WorldWideWolfe II

Gamma Ray

"Gamma radiation, also known as gamma rays or hyphenated as gamma-rays and denoted as γ, is electromagnetic radiation of high frequency and therefore high energy. Gamma rays are ionizing radiation and are thus biologically hazardous. They are classically produced by the decay from high energy states of atomic nuclei (gamma decay), but are also created by other processes. Paul Villard, a French chemist and physicist, discovered gamma radiation in 1900, while studying radiation emitted from radium during its gamma decay. Villard's radiation was named "gamma rays" by Ernest Rutherford in 1903."

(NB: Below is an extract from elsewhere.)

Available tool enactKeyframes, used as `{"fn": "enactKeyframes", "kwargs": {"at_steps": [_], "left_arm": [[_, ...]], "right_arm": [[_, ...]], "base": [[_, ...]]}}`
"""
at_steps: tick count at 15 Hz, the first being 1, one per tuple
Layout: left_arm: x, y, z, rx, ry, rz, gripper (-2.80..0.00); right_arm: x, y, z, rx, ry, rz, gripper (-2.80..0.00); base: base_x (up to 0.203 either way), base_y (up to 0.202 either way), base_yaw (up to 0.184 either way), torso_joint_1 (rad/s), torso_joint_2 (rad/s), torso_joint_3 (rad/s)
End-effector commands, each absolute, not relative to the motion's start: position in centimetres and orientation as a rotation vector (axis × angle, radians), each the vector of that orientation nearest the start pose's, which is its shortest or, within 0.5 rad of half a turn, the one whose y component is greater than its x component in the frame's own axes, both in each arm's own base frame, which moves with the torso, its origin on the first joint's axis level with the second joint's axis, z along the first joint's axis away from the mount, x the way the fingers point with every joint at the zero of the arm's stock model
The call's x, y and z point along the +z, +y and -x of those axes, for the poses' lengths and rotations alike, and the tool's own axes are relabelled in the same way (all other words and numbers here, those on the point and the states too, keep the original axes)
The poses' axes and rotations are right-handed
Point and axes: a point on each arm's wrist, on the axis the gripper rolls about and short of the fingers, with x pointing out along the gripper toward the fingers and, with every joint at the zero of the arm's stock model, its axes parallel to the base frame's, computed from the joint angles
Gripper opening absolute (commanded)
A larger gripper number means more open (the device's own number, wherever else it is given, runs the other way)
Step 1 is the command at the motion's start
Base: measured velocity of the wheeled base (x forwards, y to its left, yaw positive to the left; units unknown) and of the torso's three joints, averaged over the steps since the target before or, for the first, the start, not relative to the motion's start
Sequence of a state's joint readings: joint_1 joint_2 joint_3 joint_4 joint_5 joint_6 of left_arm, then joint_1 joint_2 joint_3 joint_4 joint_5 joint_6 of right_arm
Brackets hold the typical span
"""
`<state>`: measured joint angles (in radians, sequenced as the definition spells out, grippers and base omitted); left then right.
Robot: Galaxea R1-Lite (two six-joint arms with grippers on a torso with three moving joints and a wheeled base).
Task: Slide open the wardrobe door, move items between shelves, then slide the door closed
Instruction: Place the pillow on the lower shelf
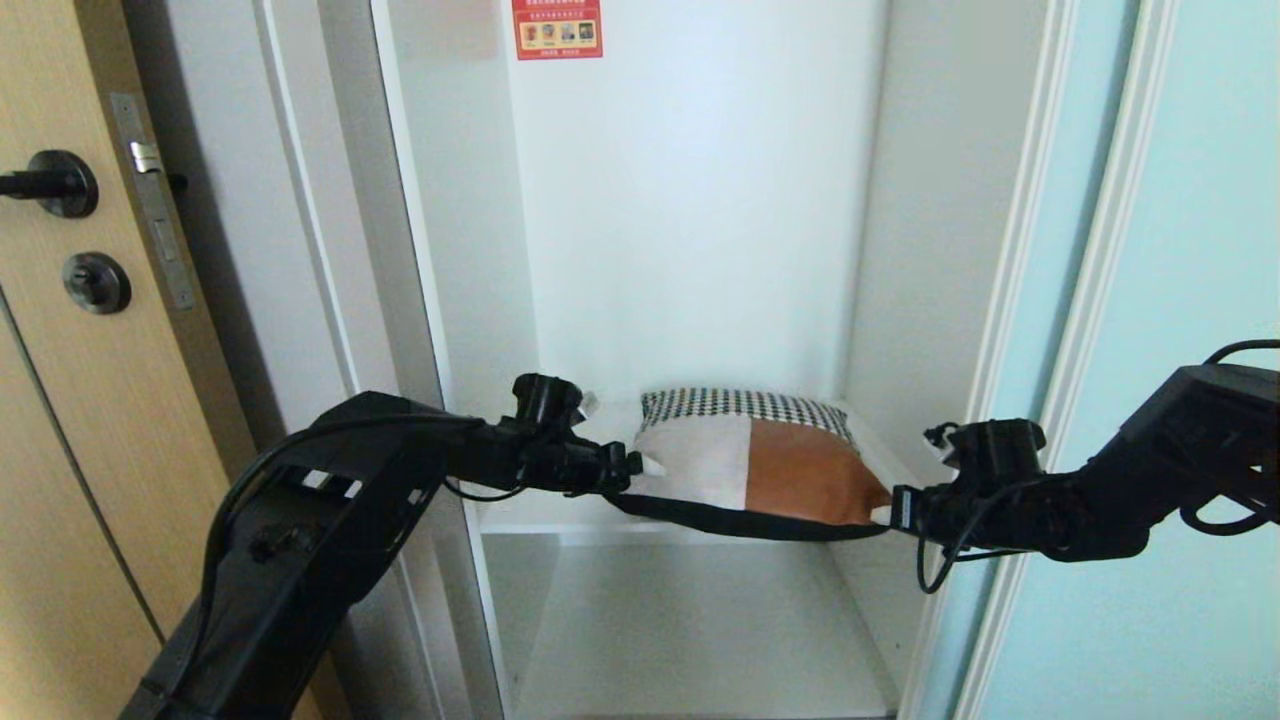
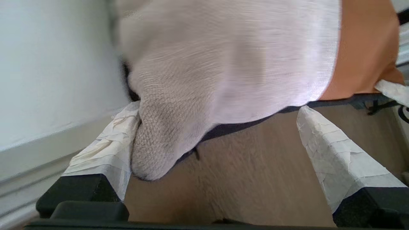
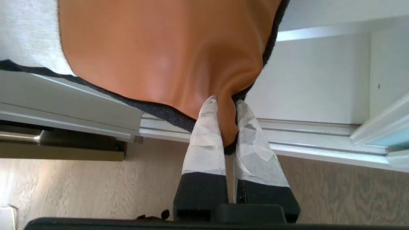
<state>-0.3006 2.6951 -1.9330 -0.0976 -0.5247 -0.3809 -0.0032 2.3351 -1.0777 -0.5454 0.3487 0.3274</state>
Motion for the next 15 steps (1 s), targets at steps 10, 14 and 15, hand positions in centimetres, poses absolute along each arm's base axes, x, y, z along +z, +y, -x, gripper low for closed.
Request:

"Natural sources of gamma rays on Earth include gamma decay from naturally occurring radioisotopes, and secondary radiation from atmospheric interactions with cosmic ray particles. Rare terrestrial natural sources produce gamma rays that are not of a nuclear origin, such as lightning strikes and terrestrial gamma-ray flashes. Gamma rays are produced by a number of astronomical processes in which very high-energy electrons are produced, that in turn cause secondary gamma rays by the mechanisms of bremsstrahlung, inverse Compton scattering and synchrotron radiation. A large fraction of such astronomical gamma rays are screened by Earth's atmosphere and must be detected by spacecraft.

Thorium

"Thorium ( /ˈθɔəriəm/ thohr-ee-əm) is a naturally occurring radioactive chemical element with the symbol Th and atomic number 90. It was discovered in 1828 by the Swedish chemist Jons Jakob Berzelius and named after Thor, the Norse god of thunder."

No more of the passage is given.